DIY System Monitoring, Part 1: Python

This is an update to the original (several years old now) psutil and MongoDB for System Monitoring

What’s changed

updated psutil, pymongo
changed web server from bottle.py to NodeJs/Express
changed from jquery to CDN + Chart.js

The code for this article and the next two parts will become available on my GitHub Repo

The old version is the python2 branch. The default branch (master) has the code we’re going over in this article. This first (python) part is there now.

Introduction

This three-part article enables you to create your own system-monitoring web page. You’ll use Python (the psutil package), NodeJS, and HTML+ChartJs.

Part 2 will cover the web server, DIY System Monitoring, Part 2: NodeJs Server

Part 3 will cover the JS/HTML front-end, DIY System Monitoring, Part 3: Visualization

You’ll see how you can add capabilities to suit your own monitoring app as we go. This is going to be a simple dashboard app that displays the disk space, memory and cpu usage for one or more servers.

There are certainly much more complete options like Nagios; this little app is not in that league. I’m writing about it because I use it every day and serves my purpose. As a project, it provides a good look at writing your own apps using Python, NodeJS and plain Javascript.

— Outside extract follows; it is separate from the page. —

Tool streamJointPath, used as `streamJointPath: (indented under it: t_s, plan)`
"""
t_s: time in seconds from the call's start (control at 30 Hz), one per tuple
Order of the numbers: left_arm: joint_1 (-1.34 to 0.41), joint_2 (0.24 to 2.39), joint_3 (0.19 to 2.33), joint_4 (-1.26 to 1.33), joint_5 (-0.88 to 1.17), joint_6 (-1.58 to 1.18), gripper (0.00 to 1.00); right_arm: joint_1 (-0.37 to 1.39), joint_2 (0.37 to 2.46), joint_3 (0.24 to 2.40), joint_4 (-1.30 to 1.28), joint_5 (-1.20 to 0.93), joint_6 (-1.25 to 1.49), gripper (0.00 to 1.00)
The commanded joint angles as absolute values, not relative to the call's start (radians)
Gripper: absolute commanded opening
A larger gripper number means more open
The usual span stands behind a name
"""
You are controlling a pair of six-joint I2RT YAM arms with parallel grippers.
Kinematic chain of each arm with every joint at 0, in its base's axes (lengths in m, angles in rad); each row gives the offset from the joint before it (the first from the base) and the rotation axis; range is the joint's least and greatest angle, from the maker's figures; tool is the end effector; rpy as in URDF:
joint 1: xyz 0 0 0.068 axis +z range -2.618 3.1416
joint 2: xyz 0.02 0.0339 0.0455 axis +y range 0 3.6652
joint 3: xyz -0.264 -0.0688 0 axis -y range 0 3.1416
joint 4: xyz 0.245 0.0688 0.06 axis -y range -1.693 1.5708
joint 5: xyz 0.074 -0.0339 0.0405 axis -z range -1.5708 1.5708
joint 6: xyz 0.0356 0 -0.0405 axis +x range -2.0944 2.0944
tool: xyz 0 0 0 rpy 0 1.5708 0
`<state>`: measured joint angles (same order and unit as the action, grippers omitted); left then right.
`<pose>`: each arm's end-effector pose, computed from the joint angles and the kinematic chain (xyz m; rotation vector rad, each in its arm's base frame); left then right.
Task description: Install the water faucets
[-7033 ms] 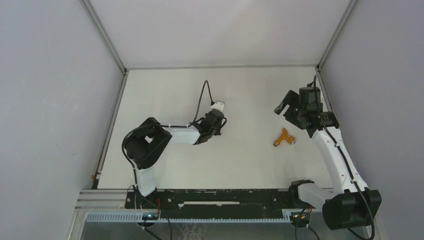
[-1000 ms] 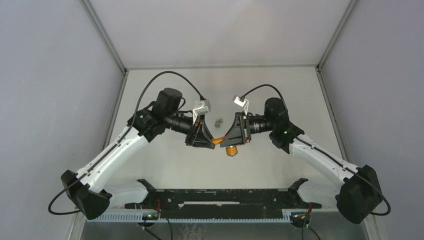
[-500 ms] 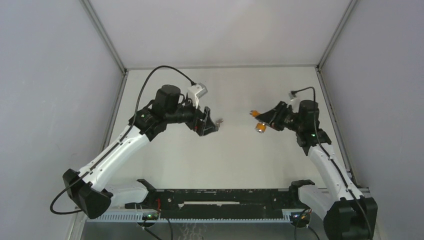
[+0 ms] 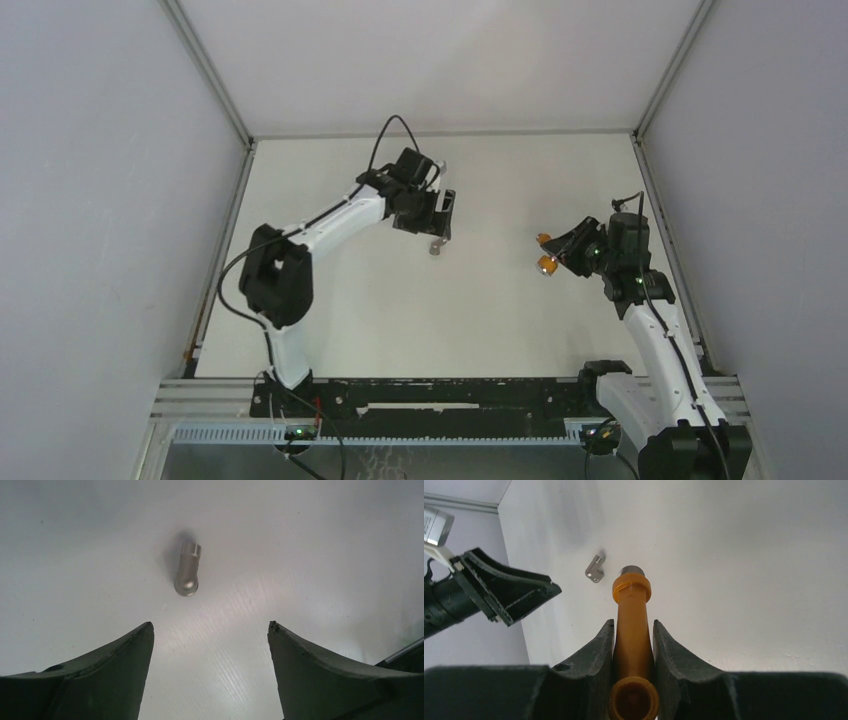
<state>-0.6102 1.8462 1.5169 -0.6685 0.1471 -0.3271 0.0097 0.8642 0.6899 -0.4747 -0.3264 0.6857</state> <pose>0.3267 -0.2348 0.2533 0.4302 2.6118 -0.5261 0.1860 0.0132 0.2658 0.5789 2.2079 0.7371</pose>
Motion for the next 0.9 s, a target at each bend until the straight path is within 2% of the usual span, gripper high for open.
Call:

There are four steps to get this going, and we’ll cover the first two in this article.

The steps:

get each server’s vital statistics every 5 minutes with a cron job.
load the data into a MongoDB capped collection
set up a web server route to get the data
set up a web page with HTML + Chart.js to visualize the data

A Note on the Infrastucture

There’s a lot you can do with a MongoDB database and a web server. I use the two together for all kinds of things.

This project might seem to be a lot of work to just come up with a method for monitoring some servers. But if you already have the database and web server it’s a simple and fast project to get up and running.

I find that having these two tools provides me with the power to come up with new ideas and implement them quickly.

Getting the Data

To get the data we use mostly the same code as in the earlier article. Here is my current version of load_data.py. The pymongo library has changed a bit so the code reflects that, with different syntax to connect to the Mongo database.

First, import the libraries we’ll need and connect to our MongoDB server.

    from datetime import datetime

    import psutil
    import pymongo
    import socket

    conn = pymongo.MongoClient()
    db = conn.myserver

The following function determines whether a machine is listening on port 10000. That’s a pretty specific job and the reason for it is that I have a subset of servers that expose a daemon on port 10000 and I’d like to know if it goes down. We will use this information later on the web page. The subset of servers all have names that start with myserver.

You could also pass in the port number if you have a similar need but want it to be more flexible (if, say, you have multiple services running you want to check for). Or you can leave the function out of your code if you don’t need it.

    def is_up(name):
        up = False
        if name.startswith('myserver'):
            for conn in psutil.net_connections():
                if conn.laddr.port == 10000:
                    up = True
                    break
        else:
            up = None
        return up

The psutil.net_connections function returns a list of named tuples. The psutil library is easy to work with. Run this code in an interactive python session to see the net_connections data.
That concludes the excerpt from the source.